New Zealand authorities say Barnaby Joyce is a citizen, potentially making him ineligible to sit in Australia's parliament and wiping out Malcolm Turnbull's one-seat majority.
But the issue won't be tested in the High Court until later in August.
The deputy prime minister told parliament on Monday the New Zealand High Commission contacted him last Thursday to advise him he could be a citizen of that country by descent.
Under section 44 of the Australian Constitution, anyone who holds dual citizenship is ineligible to sit in parliament.
The Nationals leader was born in Tamworth in 1967 to an Australian mother and is a fifth generation Australian.
His father was born in NZ and came to Australia in 1947 as a British subject - a year before NZ citizenship was created as a legal concept.
"Neither my parents nor I have ever applied to register me as a New Zealand citizen.
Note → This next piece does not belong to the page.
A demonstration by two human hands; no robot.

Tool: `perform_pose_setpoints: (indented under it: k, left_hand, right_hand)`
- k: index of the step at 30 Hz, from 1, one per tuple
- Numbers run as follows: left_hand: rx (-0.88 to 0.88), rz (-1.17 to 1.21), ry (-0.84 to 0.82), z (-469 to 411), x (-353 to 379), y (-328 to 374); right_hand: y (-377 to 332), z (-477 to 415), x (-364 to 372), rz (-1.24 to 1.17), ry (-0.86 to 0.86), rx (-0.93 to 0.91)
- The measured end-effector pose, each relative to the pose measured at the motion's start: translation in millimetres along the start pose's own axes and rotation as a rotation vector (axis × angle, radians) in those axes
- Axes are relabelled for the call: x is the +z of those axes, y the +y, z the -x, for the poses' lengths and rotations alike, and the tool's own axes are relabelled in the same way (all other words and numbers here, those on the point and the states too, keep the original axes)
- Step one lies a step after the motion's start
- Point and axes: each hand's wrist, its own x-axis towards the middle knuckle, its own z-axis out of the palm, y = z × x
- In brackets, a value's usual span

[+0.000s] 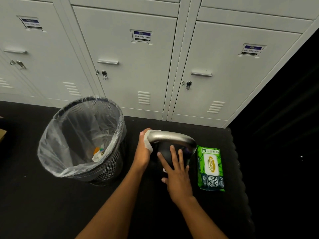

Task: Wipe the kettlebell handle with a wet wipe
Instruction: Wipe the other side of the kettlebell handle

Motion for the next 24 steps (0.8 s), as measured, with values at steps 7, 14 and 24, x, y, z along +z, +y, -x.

The New Zealand government has no register recognising me as a New Zealand citizen," Mr Joyce said.
The government has received legal advice from the solicitor-general which suggests Mr Joyce would not be found to be disqualified under section 44 of the constitution and would not have to resign as the Member for New England.
However, a spokesman for the NZ internal affairs minister Peter Dunne told AAP there was crown law advice Mr Joyce was a New Zealander.
"Under our law, as we understand, and it has been confirmed by crown law - they have had a look at it - yes, he is," the spokesman said.
Mr Dunne told Sky News he had received advice on Wednesday "that this is potentially a problem relating to Mr Joyce".
"The advice that I received was being checked by crown law. That was confirmed. At that point it was conveyed via the NZ high commissioner in Canberra to Mr Joyce directly."
Labor frontbencher Tony Burke told parliament Mr Joyce should stand aside from the ministry and the government should not accept his vote.
"We've never before in this parliament ... had to go to the High Court and say: 'Look, we're not really sure if there's a majority government in this country'," he said.
The High Court is now considering the futures of five MPs, with August 24 already set aside to hear cases involving Senator Canavan, former Greens Scott Ludlam and Larissa Waters and One Nation senator Malcolm Roberts.
Mr Turnbull has written to offer Mr Shorten "the opportunity to nominate any Labor members or senators whose circumstances may raise questions under section 44 of the constitution" so the parliament can also refer those matters to the High Court.
"The Australian people must have confidence in our political system and resolving any uncertainty is vital," Mr Turnbull said.
The government is believed to have been advised Mr Joyce has a strong case based on him not being on an NZ citizen list, his parents not having applied, his lack of knowledge and the fact he had never sworn allegiance to NZ.